Each of the several states is capable of regulating the physical environment within its own territory. Where an environmental problem truly involves more than one state--e.g. pollution of a river that forms a boundary between states--Congress can make laws to address that problem. States can also enter into agreements to regulate an environmental problem they share.
 
That bill will not go anywhere. Just political showmanship.
 
After spending time in China and India, I think anyone who is against a regulatory body that protects people from toxic land, water and air is a total idiot. It's not even as bad as poisoning products because at least people can make consumer choices to avoid those products; but when you poison the environment, there is no escape.

The lunacy is off the charts. If we completely destroy our ecological heritage, everyone will be at risk. The rich have this idea that they can just build bunkers and hold out, but there's nowhere they can hide. We all depend on the balance. That this fact still bears repeating in 2017 to the so-called "greatest nation on earth" and the morons running it is beyond me.

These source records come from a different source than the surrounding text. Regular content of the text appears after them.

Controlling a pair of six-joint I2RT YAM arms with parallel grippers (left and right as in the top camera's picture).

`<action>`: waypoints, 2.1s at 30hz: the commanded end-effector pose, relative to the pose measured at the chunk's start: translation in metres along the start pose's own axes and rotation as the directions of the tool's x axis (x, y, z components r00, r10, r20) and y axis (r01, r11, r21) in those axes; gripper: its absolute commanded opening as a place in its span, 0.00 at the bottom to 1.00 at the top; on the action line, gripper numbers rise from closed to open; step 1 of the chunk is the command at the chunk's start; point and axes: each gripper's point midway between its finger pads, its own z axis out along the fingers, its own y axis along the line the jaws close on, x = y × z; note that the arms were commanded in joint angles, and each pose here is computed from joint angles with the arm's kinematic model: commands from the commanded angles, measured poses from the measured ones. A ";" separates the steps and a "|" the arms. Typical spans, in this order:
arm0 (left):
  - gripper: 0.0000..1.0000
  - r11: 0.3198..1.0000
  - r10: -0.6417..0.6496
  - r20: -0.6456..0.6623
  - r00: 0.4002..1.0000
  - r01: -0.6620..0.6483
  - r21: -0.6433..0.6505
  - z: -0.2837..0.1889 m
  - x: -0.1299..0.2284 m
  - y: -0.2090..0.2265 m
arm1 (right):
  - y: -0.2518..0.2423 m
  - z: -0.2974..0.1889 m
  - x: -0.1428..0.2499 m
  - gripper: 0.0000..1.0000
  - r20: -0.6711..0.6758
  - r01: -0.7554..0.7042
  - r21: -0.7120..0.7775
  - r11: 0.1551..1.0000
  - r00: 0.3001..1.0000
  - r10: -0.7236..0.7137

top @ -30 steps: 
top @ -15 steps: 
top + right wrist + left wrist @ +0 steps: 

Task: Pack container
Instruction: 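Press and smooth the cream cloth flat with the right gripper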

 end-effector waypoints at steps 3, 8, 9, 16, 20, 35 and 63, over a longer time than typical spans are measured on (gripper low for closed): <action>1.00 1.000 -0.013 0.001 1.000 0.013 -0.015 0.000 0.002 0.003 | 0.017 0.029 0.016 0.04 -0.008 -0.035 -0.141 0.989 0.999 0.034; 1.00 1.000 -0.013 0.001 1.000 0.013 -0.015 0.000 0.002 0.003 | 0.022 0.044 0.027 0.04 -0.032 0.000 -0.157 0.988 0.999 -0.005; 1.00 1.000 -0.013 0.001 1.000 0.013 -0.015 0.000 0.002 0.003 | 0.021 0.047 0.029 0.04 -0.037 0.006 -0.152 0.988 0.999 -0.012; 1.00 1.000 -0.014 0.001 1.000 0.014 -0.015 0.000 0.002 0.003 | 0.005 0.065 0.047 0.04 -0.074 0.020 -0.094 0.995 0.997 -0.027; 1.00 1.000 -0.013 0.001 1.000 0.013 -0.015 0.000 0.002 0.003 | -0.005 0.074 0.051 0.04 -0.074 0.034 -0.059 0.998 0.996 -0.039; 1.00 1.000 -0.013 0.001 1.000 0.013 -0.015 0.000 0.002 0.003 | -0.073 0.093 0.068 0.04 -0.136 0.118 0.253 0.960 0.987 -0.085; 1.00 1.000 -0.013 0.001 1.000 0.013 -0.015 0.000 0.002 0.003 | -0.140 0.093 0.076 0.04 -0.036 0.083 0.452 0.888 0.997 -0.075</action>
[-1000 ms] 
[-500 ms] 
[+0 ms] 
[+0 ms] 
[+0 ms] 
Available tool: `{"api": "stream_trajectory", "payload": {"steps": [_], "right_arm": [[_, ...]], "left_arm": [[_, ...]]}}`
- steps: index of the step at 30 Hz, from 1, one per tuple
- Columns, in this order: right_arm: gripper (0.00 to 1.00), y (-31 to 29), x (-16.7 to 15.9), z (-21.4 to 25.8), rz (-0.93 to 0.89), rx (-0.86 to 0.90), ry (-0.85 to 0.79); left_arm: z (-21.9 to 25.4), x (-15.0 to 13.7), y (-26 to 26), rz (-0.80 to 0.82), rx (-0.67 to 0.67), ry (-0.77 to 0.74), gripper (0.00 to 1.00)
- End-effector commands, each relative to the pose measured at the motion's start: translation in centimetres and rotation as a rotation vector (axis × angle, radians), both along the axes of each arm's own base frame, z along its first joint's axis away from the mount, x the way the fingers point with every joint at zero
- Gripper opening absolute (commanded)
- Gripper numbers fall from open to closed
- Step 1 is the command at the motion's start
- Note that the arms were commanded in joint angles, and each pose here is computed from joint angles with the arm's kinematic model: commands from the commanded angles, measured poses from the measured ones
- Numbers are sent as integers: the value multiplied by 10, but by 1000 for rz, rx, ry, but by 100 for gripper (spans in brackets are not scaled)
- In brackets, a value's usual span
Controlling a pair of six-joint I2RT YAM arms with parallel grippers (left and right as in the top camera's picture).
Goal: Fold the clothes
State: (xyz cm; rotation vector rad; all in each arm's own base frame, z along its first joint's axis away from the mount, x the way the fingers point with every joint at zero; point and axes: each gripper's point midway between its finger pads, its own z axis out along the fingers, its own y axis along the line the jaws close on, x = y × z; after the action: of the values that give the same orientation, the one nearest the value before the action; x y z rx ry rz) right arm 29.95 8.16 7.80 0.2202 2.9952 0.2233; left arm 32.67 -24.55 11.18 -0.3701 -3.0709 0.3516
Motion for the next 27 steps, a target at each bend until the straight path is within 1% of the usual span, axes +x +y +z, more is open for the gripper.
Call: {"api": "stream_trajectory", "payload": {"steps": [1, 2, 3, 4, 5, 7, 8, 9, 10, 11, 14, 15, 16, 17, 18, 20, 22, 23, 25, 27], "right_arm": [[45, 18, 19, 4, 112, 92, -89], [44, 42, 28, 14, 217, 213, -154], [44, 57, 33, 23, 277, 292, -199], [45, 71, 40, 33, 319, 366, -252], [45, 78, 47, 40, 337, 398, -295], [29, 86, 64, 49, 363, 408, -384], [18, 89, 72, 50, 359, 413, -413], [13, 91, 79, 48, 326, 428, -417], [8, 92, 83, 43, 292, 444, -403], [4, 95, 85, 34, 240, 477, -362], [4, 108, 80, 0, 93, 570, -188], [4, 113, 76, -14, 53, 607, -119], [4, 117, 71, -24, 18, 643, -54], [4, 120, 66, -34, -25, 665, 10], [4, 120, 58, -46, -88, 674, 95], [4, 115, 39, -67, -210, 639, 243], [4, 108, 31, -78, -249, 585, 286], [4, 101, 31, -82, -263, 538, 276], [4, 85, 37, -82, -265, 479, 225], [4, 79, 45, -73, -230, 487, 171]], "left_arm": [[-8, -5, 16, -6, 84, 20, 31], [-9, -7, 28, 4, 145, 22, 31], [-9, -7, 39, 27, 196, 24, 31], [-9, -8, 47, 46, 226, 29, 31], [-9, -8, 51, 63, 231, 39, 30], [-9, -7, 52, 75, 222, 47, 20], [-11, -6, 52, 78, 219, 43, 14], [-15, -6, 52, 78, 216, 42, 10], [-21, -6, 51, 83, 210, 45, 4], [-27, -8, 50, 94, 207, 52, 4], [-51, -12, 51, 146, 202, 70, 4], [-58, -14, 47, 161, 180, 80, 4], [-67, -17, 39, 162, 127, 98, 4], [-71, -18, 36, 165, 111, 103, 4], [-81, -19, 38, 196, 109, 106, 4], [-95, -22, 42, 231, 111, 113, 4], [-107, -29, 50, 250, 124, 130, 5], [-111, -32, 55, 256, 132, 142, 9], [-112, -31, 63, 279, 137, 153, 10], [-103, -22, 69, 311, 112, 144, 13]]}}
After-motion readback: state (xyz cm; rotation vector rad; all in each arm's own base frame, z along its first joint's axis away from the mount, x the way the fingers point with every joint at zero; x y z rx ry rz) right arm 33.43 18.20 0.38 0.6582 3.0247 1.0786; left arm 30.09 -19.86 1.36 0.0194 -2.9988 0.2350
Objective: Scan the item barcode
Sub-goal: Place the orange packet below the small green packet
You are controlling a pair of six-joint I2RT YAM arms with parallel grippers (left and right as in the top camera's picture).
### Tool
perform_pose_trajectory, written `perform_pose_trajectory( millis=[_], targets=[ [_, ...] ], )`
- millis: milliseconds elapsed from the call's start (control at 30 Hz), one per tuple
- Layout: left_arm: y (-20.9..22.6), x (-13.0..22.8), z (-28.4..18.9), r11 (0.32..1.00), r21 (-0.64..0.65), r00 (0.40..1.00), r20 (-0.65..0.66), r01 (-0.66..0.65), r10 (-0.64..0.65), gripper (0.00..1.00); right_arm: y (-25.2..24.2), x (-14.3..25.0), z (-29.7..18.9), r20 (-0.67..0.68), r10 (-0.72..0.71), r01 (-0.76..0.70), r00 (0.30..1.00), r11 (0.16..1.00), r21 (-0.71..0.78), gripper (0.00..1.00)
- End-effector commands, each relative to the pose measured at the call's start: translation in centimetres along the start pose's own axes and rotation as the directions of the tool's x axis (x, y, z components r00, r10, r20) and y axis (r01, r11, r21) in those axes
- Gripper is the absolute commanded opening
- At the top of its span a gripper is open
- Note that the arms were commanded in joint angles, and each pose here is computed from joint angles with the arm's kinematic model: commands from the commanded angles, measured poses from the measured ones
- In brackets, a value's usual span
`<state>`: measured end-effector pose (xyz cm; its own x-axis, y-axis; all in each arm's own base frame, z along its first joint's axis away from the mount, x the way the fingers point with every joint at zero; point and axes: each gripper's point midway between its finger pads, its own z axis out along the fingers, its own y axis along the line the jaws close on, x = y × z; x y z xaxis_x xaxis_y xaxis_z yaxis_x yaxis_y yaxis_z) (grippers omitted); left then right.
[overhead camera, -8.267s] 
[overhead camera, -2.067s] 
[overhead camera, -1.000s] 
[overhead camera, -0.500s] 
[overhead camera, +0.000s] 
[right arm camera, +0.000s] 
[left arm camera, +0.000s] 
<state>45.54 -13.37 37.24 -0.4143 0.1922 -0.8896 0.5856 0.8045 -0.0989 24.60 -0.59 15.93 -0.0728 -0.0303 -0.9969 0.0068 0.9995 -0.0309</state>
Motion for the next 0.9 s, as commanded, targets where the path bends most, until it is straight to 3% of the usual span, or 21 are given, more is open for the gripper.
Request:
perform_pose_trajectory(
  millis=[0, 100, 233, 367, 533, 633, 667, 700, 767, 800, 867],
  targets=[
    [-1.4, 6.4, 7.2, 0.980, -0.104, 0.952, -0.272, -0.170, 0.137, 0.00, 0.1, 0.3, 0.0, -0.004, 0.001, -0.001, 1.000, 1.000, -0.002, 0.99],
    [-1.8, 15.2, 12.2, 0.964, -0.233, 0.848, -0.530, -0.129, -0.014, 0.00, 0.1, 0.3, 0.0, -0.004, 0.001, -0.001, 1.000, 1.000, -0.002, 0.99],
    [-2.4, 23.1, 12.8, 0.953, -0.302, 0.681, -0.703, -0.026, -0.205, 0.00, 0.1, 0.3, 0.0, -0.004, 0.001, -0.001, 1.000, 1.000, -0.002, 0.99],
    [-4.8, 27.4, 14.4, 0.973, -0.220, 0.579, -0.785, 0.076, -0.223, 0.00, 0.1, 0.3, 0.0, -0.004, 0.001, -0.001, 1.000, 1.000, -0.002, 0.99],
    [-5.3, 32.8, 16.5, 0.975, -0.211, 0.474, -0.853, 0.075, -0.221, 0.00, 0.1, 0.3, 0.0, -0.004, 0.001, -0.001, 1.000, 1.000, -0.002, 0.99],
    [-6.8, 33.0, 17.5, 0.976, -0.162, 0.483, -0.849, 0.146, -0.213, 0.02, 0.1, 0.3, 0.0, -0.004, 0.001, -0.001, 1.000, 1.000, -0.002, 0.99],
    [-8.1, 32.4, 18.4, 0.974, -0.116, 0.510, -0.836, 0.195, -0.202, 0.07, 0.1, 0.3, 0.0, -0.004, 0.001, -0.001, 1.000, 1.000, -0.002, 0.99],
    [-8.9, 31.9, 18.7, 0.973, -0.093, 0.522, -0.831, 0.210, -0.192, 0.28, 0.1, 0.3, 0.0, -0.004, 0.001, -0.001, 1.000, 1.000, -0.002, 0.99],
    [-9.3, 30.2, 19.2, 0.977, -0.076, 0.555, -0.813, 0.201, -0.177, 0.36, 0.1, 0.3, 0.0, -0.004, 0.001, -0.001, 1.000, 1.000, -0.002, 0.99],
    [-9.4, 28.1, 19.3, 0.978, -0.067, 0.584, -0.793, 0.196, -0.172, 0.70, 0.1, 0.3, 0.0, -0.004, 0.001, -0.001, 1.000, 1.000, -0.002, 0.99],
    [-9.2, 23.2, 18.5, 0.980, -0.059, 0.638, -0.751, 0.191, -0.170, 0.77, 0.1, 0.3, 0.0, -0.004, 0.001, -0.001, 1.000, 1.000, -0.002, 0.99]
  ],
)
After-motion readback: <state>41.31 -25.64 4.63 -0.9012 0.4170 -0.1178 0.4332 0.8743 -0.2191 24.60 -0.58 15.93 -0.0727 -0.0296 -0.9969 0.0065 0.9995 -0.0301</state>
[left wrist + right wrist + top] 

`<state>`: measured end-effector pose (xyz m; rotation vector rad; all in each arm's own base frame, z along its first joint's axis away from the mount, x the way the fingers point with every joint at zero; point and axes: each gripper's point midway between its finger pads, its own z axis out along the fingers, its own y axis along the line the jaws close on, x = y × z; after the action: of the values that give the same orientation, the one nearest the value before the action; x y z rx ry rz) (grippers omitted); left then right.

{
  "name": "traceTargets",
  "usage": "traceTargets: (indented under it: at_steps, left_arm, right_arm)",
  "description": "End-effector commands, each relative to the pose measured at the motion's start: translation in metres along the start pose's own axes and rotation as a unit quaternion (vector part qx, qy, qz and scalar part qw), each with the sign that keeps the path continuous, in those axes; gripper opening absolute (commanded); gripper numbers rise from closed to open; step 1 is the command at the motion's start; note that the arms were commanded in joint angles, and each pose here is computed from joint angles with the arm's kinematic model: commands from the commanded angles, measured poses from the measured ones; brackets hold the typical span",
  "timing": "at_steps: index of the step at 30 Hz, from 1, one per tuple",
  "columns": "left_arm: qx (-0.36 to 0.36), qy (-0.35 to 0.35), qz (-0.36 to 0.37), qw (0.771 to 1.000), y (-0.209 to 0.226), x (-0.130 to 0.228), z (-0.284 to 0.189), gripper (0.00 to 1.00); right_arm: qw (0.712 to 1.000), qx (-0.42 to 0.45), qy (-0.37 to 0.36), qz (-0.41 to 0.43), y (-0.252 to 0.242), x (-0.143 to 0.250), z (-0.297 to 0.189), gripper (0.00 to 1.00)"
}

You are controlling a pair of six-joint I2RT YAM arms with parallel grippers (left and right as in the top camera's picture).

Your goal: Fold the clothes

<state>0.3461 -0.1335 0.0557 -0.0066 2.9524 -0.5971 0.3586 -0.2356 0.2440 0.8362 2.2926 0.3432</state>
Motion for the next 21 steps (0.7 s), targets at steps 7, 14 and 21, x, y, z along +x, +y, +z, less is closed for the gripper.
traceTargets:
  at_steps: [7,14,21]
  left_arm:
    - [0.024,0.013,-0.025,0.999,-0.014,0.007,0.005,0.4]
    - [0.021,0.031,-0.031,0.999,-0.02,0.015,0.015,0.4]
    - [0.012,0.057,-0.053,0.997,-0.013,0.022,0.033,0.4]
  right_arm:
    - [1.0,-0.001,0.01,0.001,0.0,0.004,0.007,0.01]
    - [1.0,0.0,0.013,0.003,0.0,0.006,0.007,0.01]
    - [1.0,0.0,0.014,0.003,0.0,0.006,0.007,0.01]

Where exactly did you get the idea that the rich think they can build bunkers and hide out. I am sorry but I highly doubt there are actually any real number of rich people that think that. It sounds like you believe in some cartoon version of what a rich person is onstead of dealing with reality.
 
Trump? Would either of you mind showing me where Trump has anything to do with this bill? Looking at the names of the people who introduced it and I don't see Trumps name in there. Both of you should be ashamed of the partisan hackery that you are displaying here.

OK, I jumped the gun here. My reaction is the opposite of Katzgar's otherwise...If it reaches Trump's desk he'll sign it and I'm glad. And I'm happy he'll do it.